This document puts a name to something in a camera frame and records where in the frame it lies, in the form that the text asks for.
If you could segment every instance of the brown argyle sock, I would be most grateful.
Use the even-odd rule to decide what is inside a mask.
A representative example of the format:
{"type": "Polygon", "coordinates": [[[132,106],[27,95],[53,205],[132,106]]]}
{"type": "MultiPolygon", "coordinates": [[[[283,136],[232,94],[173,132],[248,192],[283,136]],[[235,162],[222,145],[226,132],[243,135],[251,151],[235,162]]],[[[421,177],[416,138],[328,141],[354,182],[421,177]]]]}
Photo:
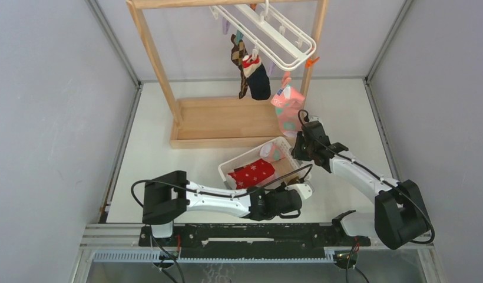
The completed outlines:
{"type": "Polygon", "coordinates": [[[238,44],[234,41],[236,35],[231,36],[231,42],[233,43],[233,48],[231,49],[231,61],[235,64],[238,69],[240,70],[240,92],[238,93],[238,98],[242,99],[246,94],[249,88],[249,84],[247,83],[247,78],[243,74],[243,57],[247,55],[247,50],[245,49],[245,43],[243,40],[240,40],[238,44]]]}

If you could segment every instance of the teal clothespin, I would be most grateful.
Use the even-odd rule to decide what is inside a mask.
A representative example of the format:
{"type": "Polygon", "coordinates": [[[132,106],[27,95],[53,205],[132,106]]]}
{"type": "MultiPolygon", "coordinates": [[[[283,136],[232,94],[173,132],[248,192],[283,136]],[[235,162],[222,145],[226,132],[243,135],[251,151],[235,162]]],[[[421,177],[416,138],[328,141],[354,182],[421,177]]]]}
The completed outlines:
{"type": "Polygon", "coordinates": [[[236,38],[234,39],[235,43],[239,44],[242,38],[243,38],[243,34],[240,31],[236,31],[236,38]]]}

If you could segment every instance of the white plastic hanger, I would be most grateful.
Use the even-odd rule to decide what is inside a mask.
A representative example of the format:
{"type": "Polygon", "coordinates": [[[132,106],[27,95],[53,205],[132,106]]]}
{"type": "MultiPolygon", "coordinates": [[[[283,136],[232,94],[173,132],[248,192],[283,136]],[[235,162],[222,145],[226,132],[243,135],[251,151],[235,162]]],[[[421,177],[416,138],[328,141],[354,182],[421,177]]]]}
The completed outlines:
{"type": "Polygon", "coordinates": [[[259,51],[264,53],[271,61],[273,61],[280,69],[284,71],[293,71],[298,66],[305,63],[311,55],[316,52],[316,42],[294,23],[290,22],[284,17],[278,10],[269,5],[269,0],[266,0],[264,11],[258,15],[248,5],[235,5],[235,7],[242,12],[255,26],[263,31],[271,40],[277,43],[287,54],[289,54],[293,61],[284,61],[281,56],[276,54],[271,48],[268,47],[268,40],[263,42],[259,37],[255,36],[245,25],[243,25],[235,16],[228,12],[222,6],[211,6],[210,9],[215,16],[223,16],[231,24],[245,35],[245,39],[248,39],[255,45],[255,51],[252,54],[258,54],[259,51]],[[273,28],[268,22],[268,17],[274,18],[280,22],[279,30],[273,28]],[[297,42],[292,43],[285,37],[285,31],[293,34],[297,38],[297,42]]]}

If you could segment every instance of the wooden frame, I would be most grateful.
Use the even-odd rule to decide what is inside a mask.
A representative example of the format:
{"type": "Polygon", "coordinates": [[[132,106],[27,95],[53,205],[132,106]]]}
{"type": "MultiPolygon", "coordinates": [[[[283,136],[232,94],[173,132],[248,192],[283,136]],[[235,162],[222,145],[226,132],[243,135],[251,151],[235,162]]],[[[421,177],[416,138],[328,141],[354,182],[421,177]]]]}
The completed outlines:
{"type": "MultiPolygon", "coordinates": [[[[270,0],[274,2],[304,2],[311,0],[270,0]]],[[[319,45],[325,22],[328,0],[317,0],[312,38],[319,45]]],[[[186,98],[176,100],[166,72],[151,36],[144,9],[178,8],[264,3],[264,0],[127,0],[127,6],[141,37],[144,49],[162,88],[174,119],[170,145],[175,149],[206,147],[253,147],[282,133],[269,101],[255,101],[248,97],[186,98]]],[[[300,92],[307,96],[313,67],[305,69],[300,92]]]]}

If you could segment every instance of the red snowflake fabric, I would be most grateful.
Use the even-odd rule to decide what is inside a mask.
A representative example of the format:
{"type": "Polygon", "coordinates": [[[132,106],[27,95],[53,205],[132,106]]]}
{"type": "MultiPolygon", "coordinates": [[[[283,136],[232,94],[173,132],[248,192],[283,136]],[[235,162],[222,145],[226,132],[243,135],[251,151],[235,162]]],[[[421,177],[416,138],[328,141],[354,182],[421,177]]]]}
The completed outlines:
{"type": "Polygon", "coordinates": [[[233,173],[228,173],[236,181],[236,189],[246,189],[255,186],[274,174],[274,167],[259,159],[233,173]]]}

※ ※ ※

= YOUR OBJECTIVE =
Give back the full listing above word for word, and let no picture through.

= TASK ANSWER =
This document puts a name to something in a camera frame and records where in the frame it lies, in the form that the text asks for.
If you could segment every instance of the brown argyle sock, I would be most grateful.
Use the even-odd rule to decide what is inside a mask.
A representative example of the format:
{"type": "Polygon", "coordinates": [[[132,106],[27,95],[53,205],[132,106]]]}
{"type": "MultiPolygon", "coordinates": [[[[283,136],[232,94],[173,132],[248,192],[283,136]],[[235,162],[222,145],[226,132],[243,135],[251,151],[235,162]]],[[[421,177],[416,138],[328,141],[354,182],[421,177]]]]}
Photo:
The completed outlines:
{"type": "Polygon", "coordinates": [[[238,44],[234,41],[236,35],[231,36],[231,42],[233,43],[233,48],[231,49],[231,61],[235,64],[238,69],[240,70],[240,92],[238,93],[238,98],[242,99],[246,94],[249,88],[249,84],[247,83],[247,78],[243,74],[243,57],[247,55],[247,50],[245,49],[245,43],[243,40],[240,40],[238,44]]]}

If you could segment every instance of the teal clothespin, I would be most grateful.
Use the even-odd rule to decide what is inside a mask.
A representative example of the format:
{"type": "Polygon", "coordinates": [[[132,106],[27,95],[53,205],[132,106]]]}
{"type": "MultiPolygon", "coordinates": [[[[283,136],[232,94],[173,132],[248,192],[283,136]],[[235,162],[222,145],[226,132],[243,135],[251,151],[235,162]]],[[[421,177],[416,138],[328,141],[354,182],[421,177]]]]}
The completed outlines:
{"type": "Polygon", "coordinates": [[[236,38],[234,39],[235,43],[239,44],[242,38],[243,38],[243,34],[240,31],[236,31],[236,38]]]}

If you could segment every instance of the white plastic hanger, I would be most grateful.
Use the even-odd rule to decide what is inside a mask.
A representative example of the format:
{"type": "Polygon", "coordinates": [[[132,106],[27,95],[53,205],[132,106]]]}
{"type": "MultiPolygon", "coordinates": [[[[283,136],[232,94],[173,132],[248,192],[283,136]],[[235,162],[222,145],[226,132],[243,135],[251,151],[235,162]]],[[[421,177],[416,138],[328,141],[354,182],[421,177]]]]}
The completed outlines:
{"type": "Polygon", "coordinates": [[[259,51],[264,53],[271,61],[273,61],[280,69],[284,71],[293,71],[298,66],[305,63],[311,55],[316,52],[316,42],[294,23],[290,22],[284,17],[278,10],[269,5],[269,0],[266,0],[264,11],[258,15],[248,5],[235,5],[235,7],[242,12],[255,26],[263,31],[271,40],[277,43],[287,54],[289,54],[293,61],[284,61],[281,56],[276,54],[271,48],[268,47],[268,40],[263,42],[259,37],[255,36],[245,25],[243,25],[235,16],[228,12],[222,6],[211,6],[210,9],[215,16],[223,16],[231,24],[245,35],[245,39],[248,39],[255,45],[255,51],[252,54],[258,54],[259,51]],[[273,28],[268,22],[268,17],[274,18],[280,22],[279,30],[273,28]],[[297,42],[292,43],[285,37],[285,31],[293,34],[297,38],[297,42]]]}

If you could segment every instance of the wooden frame, I would be most grateful.
Use the even-odd rule to decide what is inside a mask.
A representative example of the format:
{"type": "Polygon", "coordinates": [[[132,106],[27,95],[53,205],[132,106]]]}
{"type": "MultiPolygon", "coordinates": [[[[283,136],[232,94],[173,132],[248,192],[283,136]],[[235,162],[222,145],[226,132],[243,135],[251,151],[235,162]]],[[[421,177],[416,138],[328,141],[354,182],[421,177]]]]}
The completed outlines:
{"type": "MultiPolygon", "coordinates": [[[[270,0],[274,2],[304,2],[311,0],[270,0]]],[[[319,45],[325,22],[328,0],[317,0],[312,38],[319,45]]],[[[186,98],[176,100],[166,72],[151,36],[144,9],[178,8],[264,3],[264,0],[127,0],[127,6],[141,37],[144,49],[162,88],[174,119],[170,145],[175,149],[206,147],[253,147],[282,133],[269,101],[255,101],[248,97],[186,98]]],[[[300,92],[307,96],[313,67],[305,69],[300,92]]]]}

If you could segment every instance of the red snowflake fabric, I would be most grateful.
Use the even-odd rule to decide what is inside a mask.
A representative example of the format:
{"type": "Polygon", "coordinates": [[[132,106],[27,95],[53,205],[132,106]]]}
{"type": "MultiPolygon", "coordinates": [[[[283,136],[232,94],[173,132],[248,192],[283,136]],[[235,162],[222,145],[226,132],[243,135],[251,151],[235,162]]],[[[421,177],[416,138],[328,141],[354,182],[421,177]]]]}
The completed outlines:
{"type": "Polygon", "coordinates": [[[233,173],[228,173],[236,181],[236,189],[246,189],[255,186],[274,174],[274,167],[259,159],[233,173]]]}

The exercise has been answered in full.